We are taken to the “graveyard of lifejackets”.  These were recently collected from a small portion of this island’s coast.  We are shown the inside of a lifejacket.  This one is fake, as most of them are, filled with styrofoam sheets that you would find wrapped around your book delivered from Amazon.  They should be called death-jackets.  They fill with water and cause drowning.  It’s hard not to get emotional looking at this mountain of neon-orange.  Each jacket carries a story of a person who risked everything.

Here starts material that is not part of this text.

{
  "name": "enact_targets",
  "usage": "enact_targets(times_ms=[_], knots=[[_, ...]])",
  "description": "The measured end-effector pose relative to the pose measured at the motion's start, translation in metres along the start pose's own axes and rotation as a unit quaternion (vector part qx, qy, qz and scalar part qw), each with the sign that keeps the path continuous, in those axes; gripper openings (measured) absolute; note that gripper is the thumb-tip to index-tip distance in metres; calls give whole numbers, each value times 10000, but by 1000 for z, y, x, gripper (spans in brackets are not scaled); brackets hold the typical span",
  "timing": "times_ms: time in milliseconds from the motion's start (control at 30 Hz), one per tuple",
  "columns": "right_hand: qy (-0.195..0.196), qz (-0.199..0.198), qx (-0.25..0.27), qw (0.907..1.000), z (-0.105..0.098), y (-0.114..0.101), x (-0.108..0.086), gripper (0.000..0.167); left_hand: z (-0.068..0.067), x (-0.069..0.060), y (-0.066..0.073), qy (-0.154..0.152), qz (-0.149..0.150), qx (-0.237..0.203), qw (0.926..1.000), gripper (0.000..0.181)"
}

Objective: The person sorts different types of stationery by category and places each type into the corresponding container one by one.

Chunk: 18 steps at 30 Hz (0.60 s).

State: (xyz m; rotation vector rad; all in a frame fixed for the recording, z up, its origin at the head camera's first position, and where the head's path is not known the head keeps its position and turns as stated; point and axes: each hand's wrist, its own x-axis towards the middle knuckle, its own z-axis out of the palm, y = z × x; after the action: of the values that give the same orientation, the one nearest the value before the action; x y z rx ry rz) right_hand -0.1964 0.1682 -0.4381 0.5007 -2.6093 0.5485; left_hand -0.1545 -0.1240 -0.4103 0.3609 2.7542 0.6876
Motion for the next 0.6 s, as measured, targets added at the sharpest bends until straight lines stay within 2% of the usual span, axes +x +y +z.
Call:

The inside of a fake life jacket.

The inside of a fake life jacket.

The remnants of wooden boats and rubber dinghies litter the junkyard and the beaches.  Boat motors, which are often faulty when leaving Turkey, sit unmovable on the rocky beaches.  Smugglers do not man the boats leaving Turkey, they direct refugees to enter the boats, usually at gunpoint, and then abandon the boat leaving refugees from landlocked countries (often who can not swim) to navigate alone.  Often the engines give out, leaving refugees adrift, to be rescued or to drown.

Lifejackets in Molivos

Lifejackets in Molivos are an ecological nightmare.  These have been collected from just the north side of the island recently.

Today I learn of the struggles that refugee-friendly locals have with members of the Golden Dawn, a neo-nazi, fascist group with violent tendencies.  These hostile locals believe that refugees are coming because of the warm welcome that is provided i.e. warm clothes and assistance.  Obviously ludicrous.  They believe the refugees hurt tourism and so anyone who helps refugees is an enemy.  They put up obstacles to all good works and sometimes destroy what is built.

Refugee boat on the beach

Remains of a refugee boat on the beach.  The shore of Turkey is in the background.

The truth is that if all the volunteers left this island today, when the next wave of refugees arrived the entire island would fall into a state of anarchy with people dying in the streets without direction, assistance, or medical care.  That would cause the tourist economy to collapse as suffering people don’t usually go well with holidays.  This is just another example of how this crisis is revealing such stark contrast; in this case those who help and those who hurt.  These fascists, dwelling in a world of hate, do more damage to the reputation of the island than any refugees.  Unfortunately, they’re vocal and have some power.

Tomorrow I can begin volunteering again, which is a relief.  I so want to do something, anything to help.

As I lay in bed, the wind howls through a crack in the door.  I wonder how many people are sleeping outside on the frigid coast of Turkey waiting for their chance to brave the sea and find a new life.  My freedom as an American has never felt so bittersweet.  The critical difference between me and them is our birthplace.